I have always had a love of art. The late nineteenth and twentieth century movements of all styles. When I sought work as an actor in London at the turn of the century, it was part time gallery attending that fuelled my love further. Being allowed to roam the galleries of Tate Modern, Britain and the RA, I’d gaze in awe at the works. I felt part of that world at that time, more than the acting industry I had trained in.
I felt also like I had no right to try.
Drinking has always been an issue, There’s a pic of me holding my first beer, a small scared boy of twelve. At first, during the already painful and confusing years of adolescence that we all have, drink gave me super strength to ignore the emotions I felt from a difficult upbringing. But let’s not delve too deep there, it’s a tale told by any idiot, a universal yet deeply personal experience: the ambiguity understood, the inexpressible horror of a pain locked inside a young man explained in chapter three.
I went down the artistic route, pretending to be someone else, training as an actor. A lot of actors are running away from themselves. A lot of actors are driven to achieve only to crush that scared kid they are terrified of dealing with. ADHD, Suicide, drug abuse, imposter syndrome; the general malaise of the acting class.
I’ve seen these guys as I’ve grown through my industry. Only a handful keep at it, others teach, rely on the war stories of some one great gig, or become stand up comics. True story. Or die. They give up. I’ve lost several friends from drama school. Do we burn twice as bright and half as long?
Lying and deceit can major factors in this green belt of UK theatre types. I’ve seen it. There are millions of us, all trying to be famous. I never wanted to though, noble as I am, I wanted money to get away, in my head or physically. I didn’t care really about anything save immediate gratification.
I’ve been a lot of places, and lived in a lot of places. Norfolk is my home now. I run a theatre company.
But I don’t consider that the true revelation of my artistic life, I’ve always done it you see.
I have created my own work with my partner, and we welcomed a daughter. The fabric has changed, I see it in dreams now, new dreams, not the repetition and heart racing horror of so many years. Nine months sober kids. If you haven’t been in so much pain that you thought you were going to die after the next breath, it’s not a problem.

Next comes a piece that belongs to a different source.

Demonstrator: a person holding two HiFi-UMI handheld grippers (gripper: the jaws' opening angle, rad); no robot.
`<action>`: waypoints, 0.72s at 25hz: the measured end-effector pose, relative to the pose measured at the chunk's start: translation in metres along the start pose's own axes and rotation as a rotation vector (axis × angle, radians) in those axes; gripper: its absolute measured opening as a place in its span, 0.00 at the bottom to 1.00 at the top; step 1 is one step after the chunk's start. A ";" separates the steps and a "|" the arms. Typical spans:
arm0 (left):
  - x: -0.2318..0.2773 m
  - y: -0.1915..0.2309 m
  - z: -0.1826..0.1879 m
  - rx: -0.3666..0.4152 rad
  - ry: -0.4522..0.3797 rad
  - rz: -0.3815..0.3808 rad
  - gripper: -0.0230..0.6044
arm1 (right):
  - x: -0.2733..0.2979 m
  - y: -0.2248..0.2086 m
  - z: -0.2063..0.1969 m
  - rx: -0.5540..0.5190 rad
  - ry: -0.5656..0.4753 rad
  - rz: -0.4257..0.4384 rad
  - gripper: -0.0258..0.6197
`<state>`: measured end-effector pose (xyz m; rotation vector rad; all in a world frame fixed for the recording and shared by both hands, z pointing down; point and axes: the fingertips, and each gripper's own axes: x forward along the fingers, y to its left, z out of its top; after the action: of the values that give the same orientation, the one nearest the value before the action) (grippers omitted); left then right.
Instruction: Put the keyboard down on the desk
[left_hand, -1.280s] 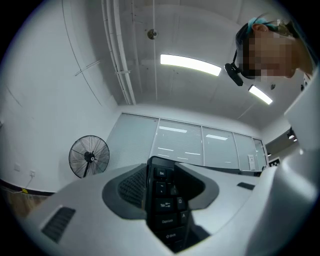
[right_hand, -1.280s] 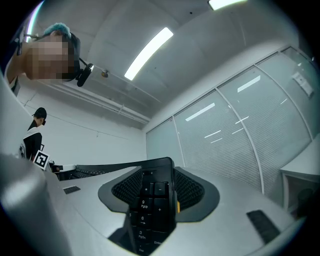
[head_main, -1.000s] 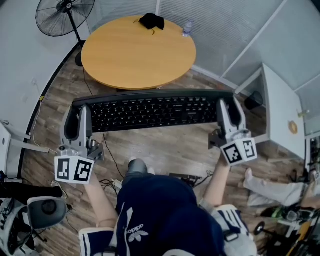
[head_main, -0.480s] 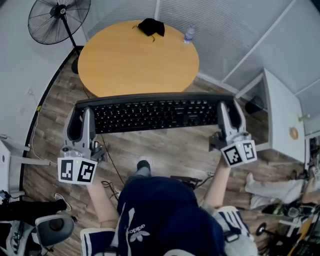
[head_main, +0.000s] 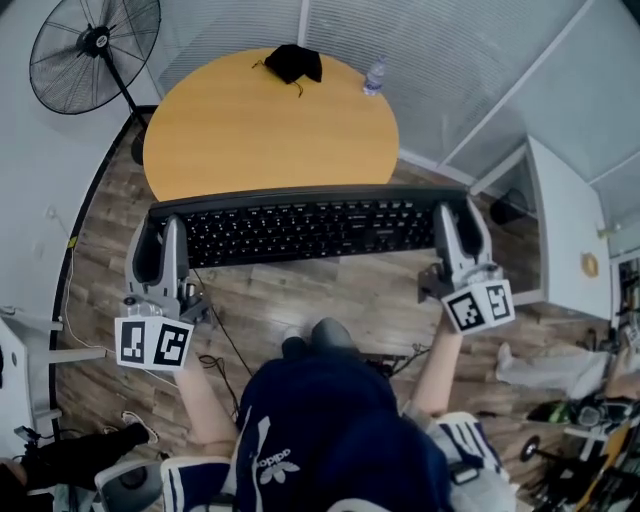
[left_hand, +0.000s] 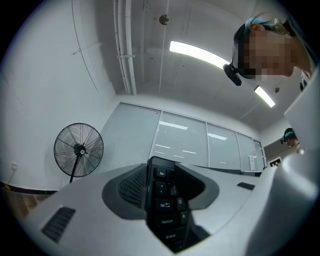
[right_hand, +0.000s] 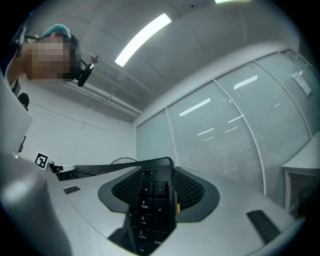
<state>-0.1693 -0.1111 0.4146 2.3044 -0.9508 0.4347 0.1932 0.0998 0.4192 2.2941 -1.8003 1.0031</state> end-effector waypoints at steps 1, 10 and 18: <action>0.000 0.000 -0.001 -0.001 0.001 -0.001 0.29 | 0.000 0.000 0.000 -0.001 -0.002 0.000 0.33; -0.002 0.002 -0.005 -0.021 0.006 0.012 0.29 | 0.002 -0.001 -0.001 -0.015 0.012 -0.001 0.33; -0.004 0.002 -0.005 -0.036 -0.007 0.034 0.29 | 0.004 -0.002 0.000 -0.008 0.023 0.006 0.33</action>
<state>-0.1742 -0.1071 0.4173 2.2618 -0.9944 0.4209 0.1954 0.0969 0.4215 2.2645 -1.8001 1.0168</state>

So put it down and pick up a paintbrush.
It was hard at first, as I was dealing with a lot of issues. Fast forward to three years ago and relapse. I don’t know why; I had been sober for eight years but stresses and strains of running a theatre company and frankly, my own inability to see the truth as my life under the yoke of addiction took its toll. I relapsed, a slow burn. It resulted in a couple of psychotic episodes. I lost people from my life. My future looked bleak. But I started drawing. Such a simple act, and it wasn’t a magic cure, but utilising it became a muscle that got stronger. It became and has become a vital new aspect of my life and I simply can’t believe it. With the birth of my daughter too, I found that after rehab with something as simple as a hobby, I could calm the demons in my mind and not pick up. We keep what we have only with vigilance.
It’s not about being good. It’s not about selling work. It’s about surviving and then thriving in life. So I wander in memory around those galleries now, and it’s not so much the works I think I remember; it’s the men and women who created them. Why they did it. I have every right to join them.

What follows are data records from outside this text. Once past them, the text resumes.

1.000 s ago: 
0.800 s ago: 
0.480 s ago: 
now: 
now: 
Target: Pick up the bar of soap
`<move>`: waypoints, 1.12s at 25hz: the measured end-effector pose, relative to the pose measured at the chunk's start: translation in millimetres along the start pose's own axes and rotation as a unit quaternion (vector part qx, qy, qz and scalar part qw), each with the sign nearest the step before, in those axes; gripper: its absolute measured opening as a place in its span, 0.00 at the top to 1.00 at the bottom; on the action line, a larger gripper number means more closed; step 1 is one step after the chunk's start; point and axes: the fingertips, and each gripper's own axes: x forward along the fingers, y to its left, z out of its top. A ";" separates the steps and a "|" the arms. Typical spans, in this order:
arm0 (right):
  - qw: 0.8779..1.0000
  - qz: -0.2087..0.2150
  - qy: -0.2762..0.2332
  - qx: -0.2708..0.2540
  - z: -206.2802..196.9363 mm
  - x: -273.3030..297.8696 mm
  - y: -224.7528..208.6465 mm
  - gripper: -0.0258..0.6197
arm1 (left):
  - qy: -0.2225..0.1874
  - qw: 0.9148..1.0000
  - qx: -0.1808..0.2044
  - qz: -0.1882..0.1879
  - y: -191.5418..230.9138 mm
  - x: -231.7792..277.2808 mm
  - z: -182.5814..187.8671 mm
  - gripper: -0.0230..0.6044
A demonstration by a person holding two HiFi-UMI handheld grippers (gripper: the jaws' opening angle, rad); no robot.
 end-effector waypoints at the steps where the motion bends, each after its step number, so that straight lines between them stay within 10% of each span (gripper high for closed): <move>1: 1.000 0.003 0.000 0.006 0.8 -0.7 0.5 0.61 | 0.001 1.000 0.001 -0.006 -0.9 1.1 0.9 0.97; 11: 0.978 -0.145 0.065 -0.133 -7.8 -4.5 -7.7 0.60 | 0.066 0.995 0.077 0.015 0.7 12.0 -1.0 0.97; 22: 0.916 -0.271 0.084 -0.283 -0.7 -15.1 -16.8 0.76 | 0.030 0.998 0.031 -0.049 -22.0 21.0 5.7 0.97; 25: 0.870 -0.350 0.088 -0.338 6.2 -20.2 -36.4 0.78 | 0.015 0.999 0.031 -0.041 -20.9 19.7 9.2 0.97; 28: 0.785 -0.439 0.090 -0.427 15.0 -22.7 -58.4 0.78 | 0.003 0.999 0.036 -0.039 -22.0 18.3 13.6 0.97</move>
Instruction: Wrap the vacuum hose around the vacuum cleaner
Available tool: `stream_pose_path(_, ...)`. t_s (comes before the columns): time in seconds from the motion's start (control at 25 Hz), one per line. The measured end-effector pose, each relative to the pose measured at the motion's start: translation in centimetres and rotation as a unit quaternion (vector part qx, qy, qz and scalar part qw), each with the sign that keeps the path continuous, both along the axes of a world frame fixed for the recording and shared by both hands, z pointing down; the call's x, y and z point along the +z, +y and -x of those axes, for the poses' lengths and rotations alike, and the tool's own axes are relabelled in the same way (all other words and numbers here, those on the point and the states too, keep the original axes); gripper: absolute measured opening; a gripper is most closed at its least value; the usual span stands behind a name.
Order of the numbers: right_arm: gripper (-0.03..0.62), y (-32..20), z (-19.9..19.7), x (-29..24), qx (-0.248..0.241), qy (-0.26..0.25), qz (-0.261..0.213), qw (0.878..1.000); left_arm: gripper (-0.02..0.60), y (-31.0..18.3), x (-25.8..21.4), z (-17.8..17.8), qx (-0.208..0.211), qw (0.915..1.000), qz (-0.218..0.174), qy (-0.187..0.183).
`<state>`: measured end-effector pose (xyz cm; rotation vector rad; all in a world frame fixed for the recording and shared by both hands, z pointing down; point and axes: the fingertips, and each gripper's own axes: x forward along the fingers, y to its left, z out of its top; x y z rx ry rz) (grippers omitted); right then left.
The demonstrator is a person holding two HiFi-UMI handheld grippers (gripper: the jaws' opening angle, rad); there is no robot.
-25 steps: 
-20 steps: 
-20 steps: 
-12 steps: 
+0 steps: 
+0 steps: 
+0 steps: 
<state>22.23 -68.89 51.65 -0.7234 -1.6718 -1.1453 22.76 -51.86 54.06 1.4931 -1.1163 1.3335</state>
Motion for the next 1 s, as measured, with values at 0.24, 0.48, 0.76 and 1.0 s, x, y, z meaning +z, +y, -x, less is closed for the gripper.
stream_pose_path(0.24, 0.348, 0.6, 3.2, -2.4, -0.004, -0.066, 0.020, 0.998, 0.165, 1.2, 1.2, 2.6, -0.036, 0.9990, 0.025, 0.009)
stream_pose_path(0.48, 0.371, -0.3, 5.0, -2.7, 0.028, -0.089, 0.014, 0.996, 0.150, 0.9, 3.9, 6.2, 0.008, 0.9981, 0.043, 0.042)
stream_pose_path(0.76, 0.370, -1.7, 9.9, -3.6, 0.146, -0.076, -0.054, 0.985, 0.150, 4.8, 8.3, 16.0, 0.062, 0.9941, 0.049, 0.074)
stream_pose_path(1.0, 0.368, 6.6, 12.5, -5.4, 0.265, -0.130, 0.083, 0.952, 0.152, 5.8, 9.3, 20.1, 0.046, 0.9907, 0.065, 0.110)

And it’s about truth, which is why I share. I share my drawing to tell my truth. After decades lost in the declining and vapid theatre industry, where the cult of self dominates, truth is an unpopular commodity. It doesn’t sell. No Black Friday deals here kids. And the cafe is empty save me, drawing a hand. I gave my life away so I could have this new one, which was mine all along.
And now I’m open to it all, I’ve closed the door back there. My daughter kicks in her chair and is fascinated by the cat. In turn I watch them both and before I know it, new pathways in my brain bolster my resolve against whatever it is in me that is the addict. I may draw. I might draw something.